Brief
Report back every line in the data that includes the string "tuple".

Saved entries

——

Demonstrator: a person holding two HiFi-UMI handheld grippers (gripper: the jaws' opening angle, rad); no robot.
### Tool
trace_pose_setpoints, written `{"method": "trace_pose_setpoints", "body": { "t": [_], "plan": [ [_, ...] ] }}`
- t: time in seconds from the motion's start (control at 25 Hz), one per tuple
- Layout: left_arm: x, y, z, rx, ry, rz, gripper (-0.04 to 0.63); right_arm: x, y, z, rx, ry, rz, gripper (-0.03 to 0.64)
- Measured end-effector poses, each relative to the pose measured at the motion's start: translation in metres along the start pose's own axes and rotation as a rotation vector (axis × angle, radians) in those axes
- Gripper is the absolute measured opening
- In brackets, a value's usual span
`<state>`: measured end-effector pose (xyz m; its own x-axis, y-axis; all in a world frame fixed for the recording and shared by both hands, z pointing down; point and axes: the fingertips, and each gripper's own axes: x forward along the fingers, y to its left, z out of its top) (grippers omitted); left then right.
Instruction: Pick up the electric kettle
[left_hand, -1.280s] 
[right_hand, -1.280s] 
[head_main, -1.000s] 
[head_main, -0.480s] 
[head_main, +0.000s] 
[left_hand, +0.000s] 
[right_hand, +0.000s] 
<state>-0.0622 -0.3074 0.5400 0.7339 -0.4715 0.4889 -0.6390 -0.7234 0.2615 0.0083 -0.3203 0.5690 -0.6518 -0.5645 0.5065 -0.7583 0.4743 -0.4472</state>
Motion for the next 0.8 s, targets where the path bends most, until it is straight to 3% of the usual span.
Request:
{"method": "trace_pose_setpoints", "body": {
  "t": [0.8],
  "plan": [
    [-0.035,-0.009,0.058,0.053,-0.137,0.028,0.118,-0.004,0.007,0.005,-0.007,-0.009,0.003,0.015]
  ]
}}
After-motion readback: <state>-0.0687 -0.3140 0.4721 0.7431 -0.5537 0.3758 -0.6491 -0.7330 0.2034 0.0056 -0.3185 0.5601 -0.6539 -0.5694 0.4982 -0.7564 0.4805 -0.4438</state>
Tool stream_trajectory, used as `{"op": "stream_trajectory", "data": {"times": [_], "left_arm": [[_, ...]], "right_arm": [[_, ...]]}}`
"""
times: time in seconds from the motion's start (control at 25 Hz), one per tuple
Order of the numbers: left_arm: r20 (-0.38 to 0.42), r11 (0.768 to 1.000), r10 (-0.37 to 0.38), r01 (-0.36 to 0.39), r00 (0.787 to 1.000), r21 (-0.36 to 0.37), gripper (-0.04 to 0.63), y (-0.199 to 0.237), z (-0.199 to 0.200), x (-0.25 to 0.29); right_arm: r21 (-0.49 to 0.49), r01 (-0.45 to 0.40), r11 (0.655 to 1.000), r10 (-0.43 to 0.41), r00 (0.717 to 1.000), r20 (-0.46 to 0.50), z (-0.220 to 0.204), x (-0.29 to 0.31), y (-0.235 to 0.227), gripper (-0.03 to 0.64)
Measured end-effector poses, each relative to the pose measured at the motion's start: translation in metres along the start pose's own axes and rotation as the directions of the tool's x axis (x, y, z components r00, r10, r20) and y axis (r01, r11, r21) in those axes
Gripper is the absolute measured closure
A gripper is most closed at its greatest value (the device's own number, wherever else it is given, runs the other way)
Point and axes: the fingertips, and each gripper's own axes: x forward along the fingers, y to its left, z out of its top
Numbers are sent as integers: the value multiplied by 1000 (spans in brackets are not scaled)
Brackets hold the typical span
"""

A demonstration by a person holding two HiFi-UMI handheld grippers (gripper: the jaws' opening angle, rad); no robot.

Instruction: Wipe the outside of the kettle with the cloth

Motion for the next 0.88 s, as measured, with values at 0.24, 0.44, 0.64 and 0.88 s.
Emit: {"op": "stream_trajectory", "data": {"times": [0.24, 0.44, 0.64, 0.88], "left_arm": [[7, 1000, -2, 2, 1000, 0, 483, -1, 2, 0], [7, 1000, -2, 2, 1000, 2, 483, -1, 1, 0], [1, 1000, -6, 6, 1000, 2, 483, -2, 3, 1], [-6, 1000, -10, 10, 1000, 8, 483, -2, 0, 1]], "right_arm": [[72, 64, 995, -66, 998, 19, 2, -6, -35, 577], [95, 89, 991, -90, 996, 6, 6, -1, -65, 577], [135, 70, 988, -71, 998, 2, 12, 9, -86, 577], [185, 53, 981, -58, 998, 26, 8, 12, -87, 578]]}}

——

Written response
- t: time in seconds from the motion's start (control at 25 Hz), one per tuple
times: time in seconds from the motion's start (control at 25 Hz), one per tuple

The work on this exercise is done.